How to complete this task —
Below, find the line containing "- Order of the" and the line containing "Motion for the"; reproduce exactly those two and every line between them, omitting pictures.

Source material —

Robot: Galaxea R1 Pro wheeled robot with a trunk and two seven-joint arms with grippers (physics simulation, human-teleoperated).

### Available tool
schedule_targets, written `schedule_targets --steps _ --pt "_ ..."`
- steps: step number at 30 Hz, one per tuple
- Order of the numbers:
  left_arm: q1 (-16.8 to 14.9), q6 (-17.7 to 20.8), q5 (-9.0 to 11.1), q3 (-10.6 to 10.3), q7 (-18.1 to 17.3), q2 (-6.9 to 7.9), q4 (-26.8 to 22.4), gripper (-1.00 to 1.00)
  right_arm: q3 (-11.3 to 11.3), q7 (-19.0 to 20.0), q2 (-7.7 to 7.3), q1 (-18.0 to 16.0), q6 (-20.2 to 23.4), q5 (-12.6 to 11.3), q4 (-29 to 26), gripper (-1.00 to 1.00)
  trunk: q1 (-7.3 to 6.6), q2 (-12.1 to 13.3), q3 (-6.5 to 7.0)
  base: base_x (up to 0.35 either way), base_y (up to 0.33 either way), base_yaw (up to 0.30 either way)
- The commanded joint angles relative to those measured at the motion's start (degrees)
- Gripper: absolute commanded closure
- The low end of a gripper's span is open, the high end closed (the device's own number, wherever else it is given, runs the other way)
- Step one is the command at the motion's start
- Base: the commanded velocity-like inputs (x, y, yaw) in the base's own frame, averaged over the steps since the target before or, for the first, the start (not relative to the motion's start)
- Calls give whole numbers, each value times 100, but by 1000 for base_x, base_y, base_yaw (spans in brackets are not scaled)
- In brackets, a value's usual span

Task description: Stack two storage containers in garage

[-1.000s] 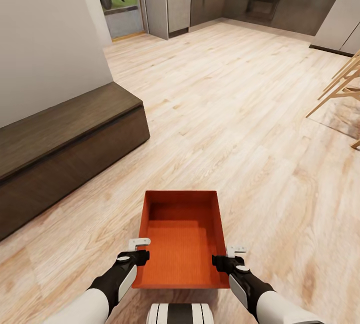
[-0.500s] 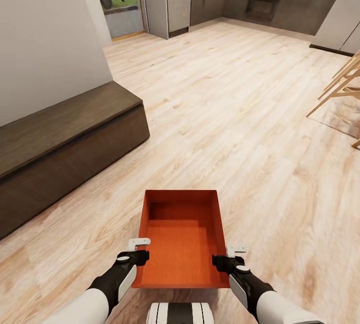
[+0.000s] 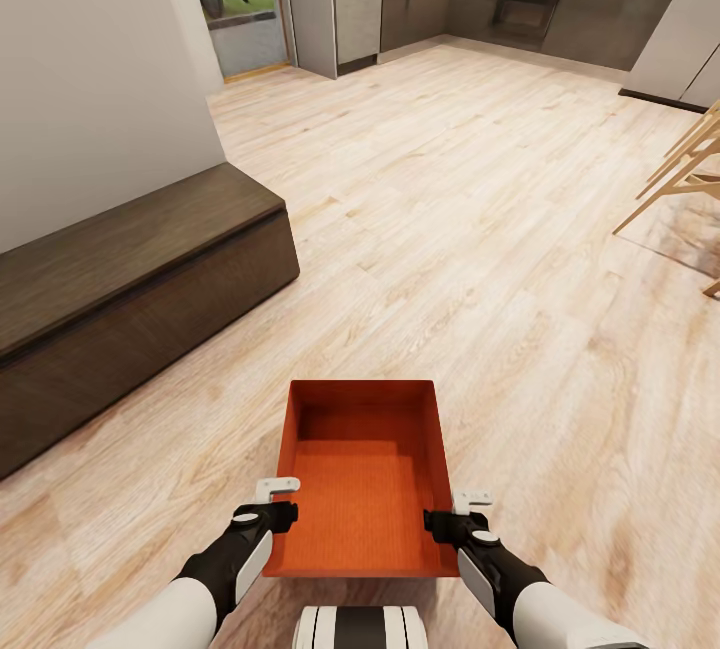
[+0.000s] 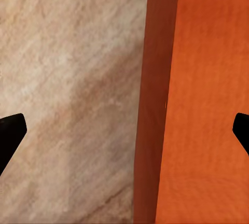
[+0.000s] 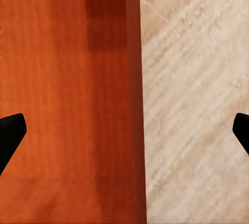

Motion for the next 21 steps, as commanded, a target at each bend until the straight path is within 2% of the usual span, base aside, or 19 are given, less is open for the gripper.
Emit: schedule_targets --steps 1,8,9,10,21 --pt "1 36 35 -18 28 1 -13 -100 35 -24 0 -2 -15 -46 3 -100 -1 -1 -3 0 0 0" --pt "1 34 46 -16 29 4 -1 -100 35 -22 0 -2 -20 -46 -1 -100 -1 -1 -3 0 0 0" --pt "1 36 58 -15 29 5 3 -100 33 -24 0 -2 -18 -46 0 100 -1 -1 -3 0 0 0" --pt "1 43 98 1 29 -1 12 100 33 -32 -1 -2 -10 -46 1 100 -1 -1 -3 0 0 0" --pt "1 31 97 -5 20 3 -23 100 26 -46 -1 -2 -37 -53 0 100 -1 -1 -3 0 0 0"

Expected output —
- Order of the numbers:
  left_arm: q1 (-16.8 to 14.9), q6 (-17.7 to 20.8), q5 (-9.0 to 11.1), q3 (-10.6 to 10.3), q7 (-18.1 to 17.3), q2 (-6.9 to 7.9), q4 (-26.8 to 22.4), gripper (-1.00 to 1.00)
  right_arm: q3 (-11.3 to 11.3), q7 (-19.0 to 20.0), q2 (-7.7 to 7.3), q1 (-18.0 to 16.0), q6 (-20.2 to 23.4), q5 (-12.6 to 11.3), q4 (-29 to 26), gripper (-1.00 to 1.00)
  trunk: q1 (-7.3 to 6.6), q2 (-12.1 to 13.3), q3 (-6.5 to 7.0)
  base: base_x (up to 0.35 either way), base_y (up to 0.33 either way), base_yaw (up to 0.30 either way)
- The commanded joint angles relative to those measured at the motion's start (degrees)
- Gripper: absolute commanded closure
- The low end of a gripper's span is open, the high end closed (the device's own number, wherever else it is given, runs the other way)
- Step one is the command at the motion's start
- Base: the commanded velocity-like inputs (x, y, yaw) in the base's own frame, averaged over the steps since the target before or, for the first, the start (not relative to the motion's start)
- Calls give whole numbers, each value times 100, but by 1000 for base_x, base_y, base_yaw (spans in brackets are not scaled)
- In brackets, a value's usual span

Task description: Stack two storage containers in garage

[-1.000s] 
[-0.500s] 
[+0.000s] 
[+0.000s] 
[+0.000s] 

Motion for the next 21 steps, as commanded, a target at each bend until the straight path is within 2% of the usual span, base aside, or 19 are given, less is open for the gripper.

Nothing more is needed to finish the exercise.